Something something Lydia visits Walt at the carwash because just when he thought he was out etc. I'm not skipping past that because it's boring, but because I want to get to the most important part of the scene at the carwash, which is Walt talking to Skylar before Lydia shows up about buying a second carwash to launder more money, and Skylar is all "OOH YES I LIKE THAT LOCATION!" and it gives us this brief flash of insight into her character, and how she is, in her own way, kind of in the empire business.
Just like Walt.
So when Skylar runs out and tells Lydia to go the fuck away and never show her face in these parts again, it's not just that Skylar doesn't want her family in danger again; it's also that Skylar doesn't want her emergent empire getting derailed.
There's a reason that Skylar married and stayed with a frustrated and bitter man who felt he had been cheated out of the fortune to which he was entitled. And there's a reason that Skylar is trying to make it work with him once again, now that he's out and their kids are ostensibly safe. Walt was always in the empire business, long before he had an empire, and that's a pretty comfortable place for Skylar, even after everything. Or at least a familiar one.
The thing is, Walt was pretty terrible to Skylar even before he was terrible to everyone else. In Season One, he nearly raped her in their kitchen. The "normal" inside their relationship was always fucked up.
Anyway! Speaking of fucked up, Jesse is sleeping in his car when a homeless man approaches him, and Jesse gives him a stack of bills. Which feels freeing, maybe? It makes Jesse feel something, which is more than he felt the moment before, so he drives through a poor part of town throwing money out the window.
Some of this money will be used to buy meth. There's no way for Jesse to really detach himself from it.
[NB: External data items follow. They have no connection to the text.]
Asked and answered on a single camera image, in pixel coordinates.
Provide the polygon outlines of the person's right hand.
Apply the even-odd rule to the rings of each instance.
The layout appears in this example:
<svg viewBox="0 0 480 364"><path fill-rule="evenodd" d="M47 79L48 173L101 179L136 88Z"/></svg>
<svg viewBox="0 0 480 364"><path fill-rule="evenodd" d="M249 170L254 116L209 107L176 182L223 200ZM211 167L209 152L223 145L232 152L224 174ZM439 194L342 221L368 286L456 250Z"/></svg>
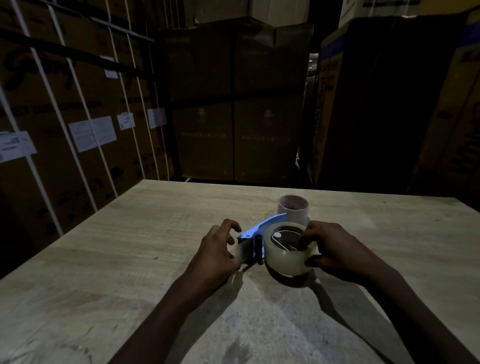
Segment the person's right hand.
<svg viewBox="0 0 480 364"><path fill-rule="evenodd" d="M299 240L303 250L315 242L324 258L325 273L346 282L367 286L390 270L389 265L337 223L312 220Z"/></svg>

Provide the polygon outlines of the person's left hand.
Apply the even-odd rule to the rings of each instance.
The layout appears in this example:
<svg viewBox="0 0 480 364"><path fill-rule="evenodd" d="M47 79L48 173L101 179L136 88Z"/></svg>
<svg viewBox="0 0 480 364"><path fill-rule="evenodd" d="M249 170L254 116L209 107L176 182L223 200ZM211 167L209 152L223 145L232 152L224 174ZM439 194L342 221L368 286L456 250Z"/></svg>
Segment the person's left hand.
<svg viewBox="0 0 480 364"><path fill-rule="evenodd" d="M239 223L225 219L221 225L213 225L202 238L198 251L188 264L182 279L195 297L206 297L220 287L233 273L225 273L225 258L233 255L228 246L235 244L231 230L242 231Z"/></svg>

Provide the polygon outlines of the clear packing tape roll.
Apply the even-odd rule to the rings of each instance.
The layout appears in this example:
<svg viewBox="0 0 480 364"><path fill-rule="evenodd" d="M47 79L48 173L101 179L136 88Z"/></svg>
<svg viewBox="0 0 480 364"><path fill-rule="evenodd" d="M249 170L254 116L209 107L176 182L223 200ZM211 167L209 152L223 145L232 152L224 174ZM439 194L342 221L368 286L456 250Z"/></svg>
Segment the clear packing tape roll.
<svg viewBox="0 0 480 364"><path fill-rule="evenodd" d="M294 222L277 222L263 234L264 260L269 268L284 276L301 276L310 271L305 261L318 254L316 242L299 250L299 240L306 230Z"/></svg>

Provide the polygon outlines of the blue metal tape dispenser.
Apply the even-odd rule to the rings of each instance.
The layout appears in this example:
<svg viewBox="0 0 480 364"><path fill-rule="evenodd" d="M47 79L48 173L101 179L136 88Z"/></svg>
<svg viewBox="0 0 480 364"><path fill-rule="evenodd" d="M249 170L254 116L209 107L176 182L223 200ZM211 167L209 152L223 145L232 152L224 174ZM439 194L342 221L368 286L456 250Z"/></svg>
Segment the blue metal tape dispenser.
<svg viewBox="0 0 480 364"><path fill-rule="evenodd" d="M242 256L248 265L266 264L263 234L265 230L277 222L287 222L286 214L273 215L257 225L249 228L237 237L235 256Z"/></svg>

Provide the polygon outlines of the person's right forearm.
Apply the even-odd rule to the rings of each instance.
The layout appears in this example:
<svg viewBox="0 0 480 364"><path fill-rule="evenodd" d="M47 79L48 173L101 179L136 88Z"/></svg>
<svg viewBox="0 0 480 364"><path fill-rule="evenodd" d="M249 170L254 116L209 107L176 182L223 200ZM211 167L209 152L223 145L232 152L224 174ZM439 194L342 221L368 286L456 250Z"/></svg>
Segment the person's right forearm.
<svg viewBox="0 0 480 364"><path fill-rule="evenodd" d="M362 276L415 364L480 364L423 303L400 273L387 264Z"/></svg>

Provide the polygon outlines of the person's left forearm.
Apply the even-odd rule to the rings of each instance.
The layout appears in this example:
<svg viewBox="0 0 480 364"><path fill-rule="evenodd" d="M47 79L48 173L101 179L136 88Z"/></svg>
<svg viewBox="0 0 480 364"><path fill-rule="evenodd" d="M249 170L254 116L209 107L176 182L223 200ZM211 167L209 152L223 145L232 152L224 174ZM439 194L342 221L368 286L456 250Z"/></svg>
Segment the person's left forearm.
<svg viewBox="0 0 480 364"><path fill-rule="evenodd" d="M163 364L189 314L226 281L180 276L108 364Z"/></svg>

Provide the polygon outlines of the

Which is not something in the show, but just something for us to think about together!
Meanwhile, Walt, whose cancer has returned, is throwing up from chemo in his toilet when he notices Leaves of Grass has gone missing. He looks around for it before bed, but can't find it. And then he can't sleep. So, in his underpants once again—huzzah for the return of the tighty whities!—he feels around underneath his car and discovers a GPS tracking device.
In the final scene of the episode, WHICH WAS SO FUCKING INTENSE, Walt goes to visit Hank, and at first it's just awkward and Walt is trying to pretend like nothing's up, but Hank's version of a poker face is pretty much an "everything I feel is on my face right now" kind of face, so Walt decides to confront him and whips out the tracking device. HOLY SHIT!!! And then Hank closes the garage door, right behind Walt's back and PUNCHES WALT IN THE FACE OMFG YESSSSSSS!!!
And Hank is SO MAD and SO SAD and FEELING ALL THE THINGS, and he yells at Walt, and Walt tries to weep his way out of it by saying his cancer is back and he's going to die and he'll never even see the inside of a cell, and Hank is all GOOD I CAN'T WAIT FOR YOU TO DIE, and Walt still gives the pity strategy one more try, but then Hank says, "I don't even know you," and Walt WHO IS SO TERRIBLE HE IS THE WOOOOOORST says in this bone-chilling voice, "If you really don't know who I am, then you should tread lightly."
And I don't even know what is going to happen next, but I am PRETTY CERTAIN that it will have something to do with Walt being terrible.